*** Data extract Section Begins ***
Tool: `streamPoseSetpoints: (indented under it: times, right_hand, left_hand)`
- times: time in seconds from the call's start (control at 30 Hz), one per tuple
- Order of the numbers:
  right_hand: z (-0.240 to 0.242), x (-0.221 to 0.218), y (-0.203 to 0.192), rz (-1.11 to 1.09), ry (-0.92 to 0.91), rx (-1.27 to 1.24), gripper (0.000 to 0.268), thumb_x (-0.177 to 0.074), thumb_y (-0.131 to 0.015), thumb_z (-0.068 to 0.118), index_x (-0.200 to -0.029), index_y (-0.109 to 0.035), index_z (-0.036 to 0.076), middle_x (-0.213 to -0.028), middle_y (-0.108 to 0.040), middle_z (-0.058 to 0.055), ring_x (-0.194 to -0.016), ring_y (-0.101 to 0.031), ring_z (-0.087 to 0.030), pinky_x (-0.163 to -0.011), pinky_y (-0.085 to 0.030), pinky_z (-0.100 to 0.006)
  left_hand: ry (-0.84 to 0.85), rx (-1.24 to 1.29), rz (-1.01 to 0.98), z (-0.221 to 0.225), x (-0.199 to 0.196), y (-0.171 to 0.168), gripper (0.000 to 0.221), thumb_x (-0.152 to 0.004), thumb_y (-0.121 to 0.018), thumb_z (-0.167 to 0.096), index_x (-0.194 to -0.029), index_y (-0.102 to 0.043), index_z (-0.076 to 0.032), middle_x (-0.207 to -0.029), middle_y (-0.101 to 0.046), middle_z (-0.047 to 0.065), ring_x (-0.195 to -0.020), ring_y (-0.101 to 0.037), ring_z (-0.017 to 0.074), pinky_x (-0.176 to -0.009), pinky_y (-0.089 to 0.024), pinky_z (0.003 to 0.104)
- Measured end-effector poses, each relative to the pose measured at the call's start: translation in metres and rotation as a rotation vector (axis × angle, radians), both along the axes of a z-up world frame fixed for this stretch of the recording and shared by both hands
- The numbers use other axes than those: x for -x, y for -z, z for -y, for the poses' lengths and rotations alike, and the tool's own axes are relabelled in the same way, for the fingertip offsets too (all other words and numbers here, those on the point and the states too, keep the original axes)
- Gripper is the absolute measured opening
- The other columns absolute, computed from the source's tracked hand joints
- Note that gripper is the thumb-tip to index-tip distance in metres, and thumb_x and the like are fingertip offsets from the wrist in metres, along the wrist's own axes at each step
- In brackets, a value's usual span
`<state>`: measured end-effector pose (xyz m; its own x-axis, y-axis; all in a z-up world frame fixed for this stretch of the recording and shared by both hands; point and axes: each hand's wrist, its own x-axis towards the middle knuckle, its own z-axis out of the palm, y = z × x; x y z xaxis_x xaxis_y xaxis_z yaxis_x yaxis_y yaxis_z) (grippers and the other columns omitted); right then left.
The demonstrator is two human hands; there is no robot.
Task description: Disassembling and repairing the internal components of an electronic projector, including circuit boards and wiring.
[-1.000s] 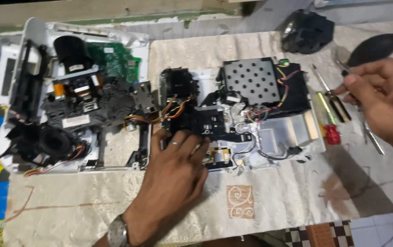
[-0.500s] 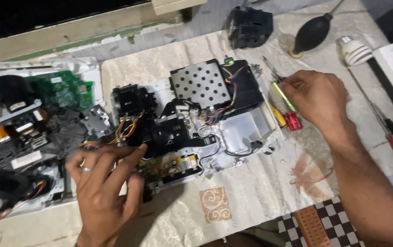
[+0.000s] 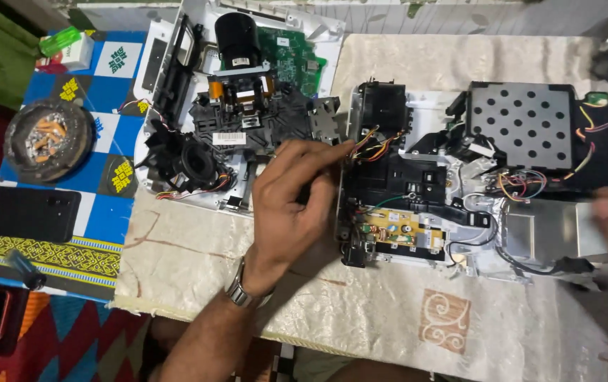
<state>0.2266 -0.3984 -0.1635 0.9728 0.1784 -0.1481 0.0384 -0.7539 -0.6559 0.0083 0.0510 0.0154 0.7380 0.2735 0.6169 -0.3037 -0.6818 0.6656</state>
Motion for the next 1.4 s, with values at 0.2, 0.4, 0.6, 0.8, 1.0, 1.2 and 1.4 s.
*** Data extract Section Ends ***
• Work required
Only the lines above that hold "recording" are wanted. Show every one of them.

• Solution below
- Measured end-effector poses, each relative to the pose measured at the call's start: translation in metres and rotation as a rotation vector (axis × angle, radians), both along the axes of a z-up world frame fixed for this stretch of the recording and shared by both hands
`<state>`: measured end-effector pose (xyz m; its own x-axis, y-axis; all in a z-up world frame fixed for this stretch of the recording and shared by both hands; point and axes: each hand's wrist, its own x-axis towards the middle knuckle, its own z-axis out of the palm, y = z × x; x y z xaxis_x xaxis_y xaxis_z yaxis_x yaxis_y yaxis_z) (grippers and the other columns omitted); right then left.

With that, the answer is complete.